Em comunicado, o Palácio Chigi disse que a suspensão do Acordo de Schengen, que regulamenta a livre circulação de pessoas na União Europeia, permanecerá em vigor pelo menos até 15 de agosto, quando a situação será reavaliada.
"A Itália não aceita ultimatos ou imposições do exterior no que diz respeito à segurança nacional e ao controle de fronteiras", afirma a nota divulgada pela gestão Meloni.
"Não pretendemos, em hipótese alguma, rever a decisão de suspender a aplicação do Acordo de Schengen a cidadãos de países terceiros provenientes da Espanha, pelo menos até 15 de agosto e, em qualquer caso, até que os riscos de segurança e terrorismo para a Itália tenham sido completamente eliminados", acrescenta.
Segundo o governo italiano, uma "nova onda migratória" é esperada em Ceuta no dia 15 de agosto, o que justificaria a manutenção dos controles de fronteira.
"Somente quando tivermos certeza de que não haverá riscos de segurança ou terrorismo para a Itália, de que não haverá uma nova onda e de que não há migrantes irregulares se dirigindo para o território europeu será possível rever o que já foi decidido", reforça o Palácio Chigi, que define a Espanha como um "país amigo".
A nota ainda lembra que decisões análogas já foram tomadas por Roma em relação à Eslovênia e por governos europeus relativas à Itália.
"Enquanto isso, as autoridades de fronteira italianas farão todo o possível para garantir a máxima acessibilidade aos cidadãos espanhóis e europeus, que, convém ressaltar, não são afetados pela reintrodução dos controles", conclui o comunicado.
As verificações de passaporte foram reintroduzidas pela Itália em 1º de agosto, com validade de pelo menos um mês, na esteira da entrada em massa de 72 mil migrantes provenientes do Marrocos em Ceuta, exclave espanhol no norte da África.

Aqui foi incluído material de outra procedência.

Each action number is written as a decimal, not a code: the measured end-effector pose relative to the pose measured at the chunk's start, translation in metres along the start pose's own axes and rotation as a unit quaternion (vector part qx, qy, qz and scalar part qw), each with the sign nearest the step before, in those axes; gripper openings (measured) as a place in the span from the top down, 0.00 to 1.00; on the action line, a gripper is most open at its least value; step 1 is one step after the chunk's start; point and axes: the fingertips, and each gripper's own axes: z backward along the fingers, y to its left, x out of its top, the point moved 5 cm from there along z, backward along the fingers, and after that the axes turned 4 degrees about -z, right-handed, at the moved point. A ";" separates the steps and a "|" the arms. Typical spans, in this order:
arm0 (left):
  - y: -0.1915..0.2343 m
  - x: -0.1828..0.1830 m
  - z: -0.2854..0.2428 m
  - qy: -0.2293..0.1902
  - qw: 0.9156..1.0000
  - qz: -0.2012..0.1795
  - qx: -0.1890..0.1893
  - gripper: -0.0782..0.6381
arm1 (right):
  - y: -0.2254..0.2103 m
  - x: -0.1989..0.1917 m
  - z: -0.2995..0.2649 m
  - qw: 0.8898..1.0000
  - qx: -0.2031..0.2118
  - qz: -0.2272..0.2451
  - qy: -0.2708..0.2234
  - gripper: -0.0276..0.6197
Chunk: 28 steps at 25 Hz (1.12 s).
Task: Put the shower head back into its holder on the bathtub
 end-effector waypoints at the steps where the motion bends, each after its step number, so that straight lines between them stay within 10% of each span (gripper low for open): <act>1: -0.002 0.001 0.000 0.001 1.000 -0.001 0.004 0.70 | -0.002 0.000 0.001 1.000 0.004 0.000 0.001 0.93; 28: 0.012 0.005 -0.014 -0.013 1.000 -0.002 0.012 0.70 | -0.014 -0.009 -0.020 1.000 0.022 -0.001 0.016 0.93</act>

Como os dois países europeus não fazem fronteira terrestre, a medida vale apenas para viagens aéreas e marítimas.
O governo Meloni temia que os deslocados internacionais que entraram em Ceuta chegassem até o território italiano, embora a cidade não faça parte do Acordo de Schengen.
Segundo comunicado divulgado por Madri nesta sexta-feira, trata-se de uma medida "sem precedentes na história recente, adotada sem aviso prévio, de forma unilateral e com argumentos espúrios que não estão em conformidade com a verdade".
"Nenhum dos migrantes que entraram irregularmente em Ceuta na semana passada pôde nem pode entrar livremente no Espaço Schengen, pois a cidade autônoma possui um status especial, e quase todos eles já retornaram ao Marrocos", afirma a nota.
A gestão do premiê Pedro Sánchez ainda critica as políticas migratórias da Itália, definida como o Estado-membro da UE "que mais registrou entradas irregulares nos últimos anos, com cifras que chegam a duplicar as da Espanha".
Se Roma não revogar os controles de fronteira até 9 de agosto, Madri prometeu adotar "medidas proporcionais para proteger os interesses e a dignidade de seus cidadãos".